(02/10/2016) Este sábado desde el Palacio de Miraflores, Maduro reconoció que personas dentro de su gobierno fueron cómplices del asesinato de Robert Serra.

 “Había cómplices dentro del gobierno quienes participaron en el  plan de asesinato de Robert Serra y María Herrera, algún día voy a decir todo sobre los traidores”, precisó en cadena nacional de radio y televisión pero por supuesto, no dijo nada de los supuestos traidores.

Maduro también aseguró que quisieron hacer ver el suceso como un acto de delincuencia común añadiendo que se montó como un “falso positivo. Hubo gente del gobierno que pretendió convencerme a mí, en las primeras horas del asesinato de Robert, que lo habían asesinado por otras causas, pretendieron decírmelo a mí, nojoda. Cuando yo sabía que a Robert lo estaba persiguiendo el fascismo”.

“Yo mismo saqué la foto de uno de los asesinos intelectuales de Robert Serra y María Herrera, quien responde al nombre de Julio Vélez, mano derecha de Álvaro Uribe Velez”, aseveró y destacó que Julio Velez fue capturado, “y pagará ante la justicia venezolana, mano dura”, manifestó.

Recordemos que la muerte de Robert Serra estuvo sometida a varias hipótesis. La primera y menos creíble de todas fue la del propio Maduro quien afirmaba para entonces que a Serra lo había mandado a matar el ex presidente Uribe Velez y para ello supuestamente contrató a un familiar suyo de nombre Julio Velez.

Otra versión muy difundida para aquel entonces fue la del Diario el Nuevo Herald que afirmaba que Serra era el hombre fuerte de los colectivos fue víctima de un crimen pasional donde estaría involucrada la joven Herrera a la que propinaron 9 puñaladas a diferencia de las 30 que recibió Serra.

Sin embargo la versión que corrió como la pólvora en las redes fue la de la periodista venezolana Thabata Molina publicada en Panampost, donde afirmaba que el asesinato de Robert Serra fue una venganza de uno de sus amantes.

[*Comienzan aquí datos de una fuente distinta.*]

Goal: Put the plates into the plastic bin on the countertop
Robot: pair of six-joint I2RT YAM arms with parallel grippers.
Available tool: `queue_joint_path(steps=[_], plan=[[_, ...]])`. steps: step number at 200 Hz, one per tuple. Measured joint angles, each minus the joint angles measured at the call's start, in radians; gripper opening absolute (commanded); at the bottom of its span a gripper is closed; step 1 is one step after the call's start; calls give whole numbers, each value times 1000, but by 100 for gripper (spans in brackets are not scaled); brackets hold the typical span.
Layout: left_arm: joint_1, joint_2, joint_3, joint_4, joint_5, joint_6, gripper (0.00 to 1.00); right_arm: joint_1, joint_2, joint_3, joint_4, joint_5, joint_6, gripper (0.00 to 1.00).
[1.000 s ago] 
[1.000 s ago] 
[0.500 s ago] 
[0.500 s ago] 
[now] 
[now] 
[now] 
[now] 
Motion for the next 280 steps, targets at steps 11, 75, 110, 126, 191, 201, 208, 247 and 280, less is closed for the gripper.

Al sol de hoy esta es la versión que mas recuerdan los venezolanos pero es la versión que menos conviene al gobierno de Maduro por eso su énfasis en inculpar a Uribe Velez como autor intelectual y exaltar a Serra como otro héroe de la revolución de la talla de Danilo Anderson y  Eliézer Otaiza asesinados ambos en extrañas circunstancias.

Sin duda que el asesinato dominó la atención de los venezolanos, quienes discutían en las redes sociales los curiosos detalles del crimen, incluyendo la casual ausencia de los guardaespaldas del diputado justo en el momento del asesinato y versiones de que las puertas no habían sido forzadas.

Las discusiones también se centraban en el asesinato en el 2012 de uno de los guardaespaldas de Serra, Alexis Barreto Venezuela, quien fue encontrado boca abajo con un tiro en la nuca, sin que le robaran su arma de fuego y su cartera.

La madre de Barreto, Irene Venezuela, siempre pensó que Serra era el asesino de su hijo. “Para mí, el que mató a mi hijo está dentro de la Asamblea Nacional. Yo como madre siento que la gente que trabajaba con él está metida en ese caso. ¿Por qué si el diputado es inocente no ha dado la cara?”, dijo Irene Venezuela, en declaraciones que tuvieron poca resonancia pero fueron publicadas en abril del 2013 por el diario El Nacional.

Lo cierto es que Maduro confirma tímidamente que los asesinos de Serra tuvieron complicidad dentro del gobierno pero como es la costumbre de este señor, nunca termina de aclarar un tema que para ellos supuestamente es muy importante.

Los vínculos de Serra con temidos grupos como los colectivos La Piedrita, Los Tupamaros y Alexis Vive, le daban un aura de peligrosidad que inquietaba a muchas personas que tenían algún tipo de relación con él.